**EXERCISE OBJECTIVE**
The answer must be every line of the data that holds the word "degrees".

**INPUT**
______

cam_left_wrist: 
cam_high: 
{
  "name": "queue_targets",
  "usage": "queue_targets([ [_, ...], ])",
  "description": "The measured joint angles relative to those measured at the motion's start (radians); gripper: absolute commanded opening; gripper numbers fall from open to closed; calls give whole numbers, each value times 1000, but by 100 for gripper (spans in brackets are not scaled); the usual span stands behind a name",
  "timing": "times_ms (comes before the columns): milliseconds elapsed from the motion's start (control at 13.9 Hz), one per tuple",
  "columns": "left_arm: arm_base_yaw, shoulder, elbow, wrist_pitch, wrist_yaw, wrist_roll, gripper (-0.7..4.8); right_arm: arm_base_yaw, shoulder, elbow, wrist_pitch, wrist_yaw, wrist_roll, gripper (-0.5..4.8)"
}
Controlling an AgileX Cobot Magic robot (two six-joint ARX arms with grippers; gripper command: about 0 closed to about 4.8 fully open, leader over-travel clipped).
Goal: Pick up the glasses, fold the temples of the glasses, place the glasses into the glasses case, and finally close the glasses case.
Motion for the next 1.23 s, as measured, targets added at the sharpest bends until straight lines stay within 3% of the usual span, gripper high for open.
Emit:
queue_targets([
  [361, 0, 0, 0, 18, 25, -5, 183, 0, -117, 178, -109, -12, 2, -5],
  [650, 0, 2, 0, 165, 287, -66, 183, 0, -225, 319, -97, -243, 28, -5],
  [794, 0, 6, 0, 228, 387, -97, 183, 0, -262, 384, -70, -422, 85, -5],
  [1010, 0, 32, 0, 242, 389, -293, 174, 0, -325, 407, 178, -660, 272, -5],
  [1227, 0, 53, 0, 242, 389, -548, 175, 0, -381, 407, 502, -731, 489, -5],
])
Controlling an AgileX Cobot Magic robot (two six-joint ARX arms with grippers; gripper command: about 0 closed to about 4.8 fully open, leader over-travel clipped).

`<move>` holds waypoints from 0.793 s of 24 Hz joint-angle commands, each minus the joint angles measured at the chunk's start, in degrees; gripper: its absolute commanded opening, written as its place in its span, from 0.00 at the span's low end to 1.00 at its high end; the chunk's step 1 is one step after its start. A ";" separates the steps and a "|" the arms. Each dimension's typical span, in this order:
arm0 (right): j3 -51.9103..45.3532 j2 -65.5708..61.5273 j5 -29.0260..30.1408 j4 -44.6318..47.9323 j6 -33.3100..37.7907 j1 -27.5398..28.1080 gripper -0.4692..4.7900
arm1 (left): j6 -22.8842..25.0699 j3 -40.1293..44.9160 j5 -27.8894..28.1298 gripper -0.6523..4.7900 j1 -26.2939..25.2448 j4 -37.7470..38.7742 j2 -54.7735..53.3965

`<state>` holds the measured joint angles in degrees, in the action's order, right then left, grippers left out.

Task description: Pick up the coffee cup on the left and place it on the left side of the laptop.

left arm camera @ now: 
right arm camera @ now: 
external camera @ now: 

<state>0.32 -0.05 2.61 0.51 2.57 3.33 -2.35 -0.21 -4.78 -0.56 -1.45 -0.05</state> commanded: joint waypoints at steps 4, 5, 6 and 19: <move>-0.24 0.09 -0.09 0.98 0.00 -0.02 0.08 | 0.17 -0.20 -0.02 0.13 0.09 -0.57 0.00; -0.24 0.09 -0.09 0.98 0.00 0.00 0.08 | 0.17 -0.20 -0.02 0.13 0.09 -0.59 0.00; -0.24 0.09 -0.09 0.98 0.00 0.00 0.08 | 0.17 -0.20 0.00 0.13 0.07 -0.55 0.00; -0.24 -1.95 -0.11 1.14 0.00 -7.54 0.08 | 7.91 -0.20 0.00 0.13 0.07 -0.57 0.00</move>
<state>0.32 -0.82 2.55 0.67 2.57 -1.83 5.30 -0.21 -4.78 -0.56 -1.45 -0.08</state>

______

**SOLUTION TO THIS EXERCISE**
`<move>` holds waypoints from 0.793 s of 24 Hz joint-angle commands, each minus the joint angles measured at the chunk's start, in degrees; gripper: its absolute commanded opening, written as its place in its span, from 0.00 at the span's low end to 1.00 at its high end; the chunk's step 1 is one step after its start. A ";" separates the steps and a "|" the arms. Each dimension's typical span, in this order:
`<state>` holds the measured joint angles in degrees, in the action's order, right then left, grippers left out.

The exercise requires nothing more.